Improving New York City’s Public Benefits System: Improving New York City’s Public Benefits System: A Key Role for Help Desks

  • David Pedulla
Published: February 24, 2008

When low-income families apply for public benefits in New York City, they confront a difficult process, and they typically go it alone. Dedicated advocates at non-profit organizations are trained to answer questions, provide interpretation, track down key documents, and provide other essential help to public benefits clients. These advocates can even explain how official rules render some people ineligible for assistance. A sensible way for families to consult with these advocates is at “help desks” in the public areas of the public benefits offices. But, unfortunately, the City refuses to allow families to do so.

Authorizing advocates to run help desks would be a smart change of policy for our City and it could be done without significant cost to taxpayers. Help desks would enable applicants to better understand agency policies and would increase the accuracy and efficiency of agency decision-making.
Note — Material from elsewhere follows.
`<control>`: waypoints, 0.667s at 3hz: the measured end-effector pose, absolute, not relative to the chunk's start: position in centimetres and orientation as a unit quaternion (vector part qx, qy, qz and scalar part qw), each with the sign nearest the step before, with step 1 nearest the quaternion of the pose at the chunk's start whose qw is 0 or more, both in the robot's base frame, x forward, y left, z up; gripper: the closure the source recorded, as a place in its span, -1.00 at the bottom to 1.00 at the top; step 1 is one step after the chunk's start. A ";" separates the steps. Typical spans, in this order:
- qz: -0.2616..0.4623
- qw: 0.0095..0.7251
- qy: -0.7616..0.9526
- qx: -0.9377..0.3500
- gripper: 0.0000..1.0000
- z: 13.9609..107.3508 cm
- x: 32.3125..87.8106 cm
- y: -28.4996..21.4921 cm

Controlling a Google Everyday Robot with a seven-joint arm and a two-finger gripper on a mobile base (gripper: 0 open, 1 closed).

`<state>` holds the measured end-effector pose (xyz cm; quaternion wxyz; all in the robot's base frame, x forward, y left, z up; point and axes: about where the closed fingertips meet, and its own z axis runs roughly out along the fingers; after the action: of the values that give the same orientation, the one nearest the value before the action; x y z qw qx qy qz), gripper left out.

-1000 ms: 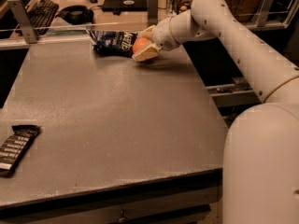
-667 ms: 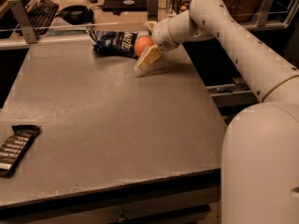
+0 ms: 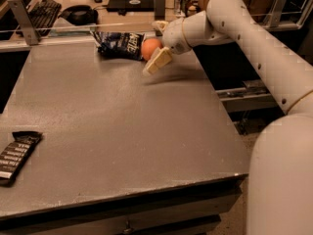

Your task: Move orange near blue chip bag

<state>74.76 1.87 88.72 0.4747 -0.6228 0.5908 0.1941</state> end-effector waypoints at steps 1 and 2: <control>0.202 0.496 0.575 -0.619 -1.00 90.3 72.0 -1.4; 0.187 0.519 0.568 -0.611 -1.00 92.5 68.0 -6.2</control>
Offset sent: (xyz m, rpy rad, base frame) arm -0.1306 -0.1754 0.0629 0.0784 -0.1344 -0.0840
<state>67.96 -6.21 92.53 0.5194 -0.6107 0.5677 0.1869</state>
Advocate-run help desks would also provide important assistance to people with special needs, such as limited proficiency in English or mental health problems. In other settings, such as in fair hearing offices run by the state, and in the family and housing courts, help desks are commonplace, and have proven to be invaluable.
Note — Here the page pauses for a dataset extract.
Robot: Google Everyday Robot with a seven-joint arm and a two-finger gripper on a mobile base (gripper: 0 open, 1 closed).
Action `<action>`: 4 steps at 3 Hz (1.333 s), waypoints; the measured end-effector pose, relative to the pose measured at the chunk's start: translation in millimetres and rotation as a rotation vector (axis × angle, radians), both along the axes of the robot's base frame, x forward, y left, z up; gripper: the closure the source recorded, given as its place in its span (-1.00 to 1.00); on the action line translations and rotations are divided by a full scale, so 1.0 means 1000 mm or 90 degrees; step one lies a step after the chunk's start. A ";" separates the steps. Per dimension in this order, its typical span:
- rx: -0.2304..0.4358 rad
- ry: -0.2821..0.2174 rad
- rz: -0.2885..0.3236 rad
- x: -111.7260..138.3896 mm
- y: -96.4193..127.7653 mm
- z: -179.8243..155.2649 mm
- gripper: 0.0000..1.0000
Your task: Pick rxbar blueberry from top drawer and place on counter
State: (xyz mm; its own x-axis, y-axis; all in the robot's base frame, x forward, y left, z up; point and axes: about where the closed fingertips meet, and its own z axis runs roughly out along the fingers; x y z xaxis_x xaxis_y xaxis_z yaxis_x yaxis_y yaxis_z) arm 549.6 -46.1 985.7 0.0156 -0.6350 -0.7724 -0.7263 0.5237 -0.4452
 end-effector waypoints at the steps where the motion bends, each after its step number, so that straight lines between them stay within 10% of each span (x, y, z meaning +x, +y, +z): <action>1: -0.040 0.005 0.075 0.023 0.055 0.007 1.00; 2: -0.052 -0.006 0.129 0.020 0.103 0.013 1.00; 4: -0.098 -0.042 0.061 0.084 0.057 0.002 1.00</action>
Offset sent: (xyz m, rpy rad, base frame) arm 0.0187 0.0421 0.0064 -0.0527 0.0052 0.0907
This Brennan Center Strategic Fund Policy Proposal—which, if adopted, would enable families to consult with advocates at help desks in public benefits offices in New York City—sets forth the observations of advocates and of public benefits clients, as conveyed to the Brennan Center in interviews and focus groups that we conducted in 2007. We describe a variety of ways in which help desks can substantially improve the public benefits system and the lives of many New Yorkers. It is time for the City to remove its ban on help.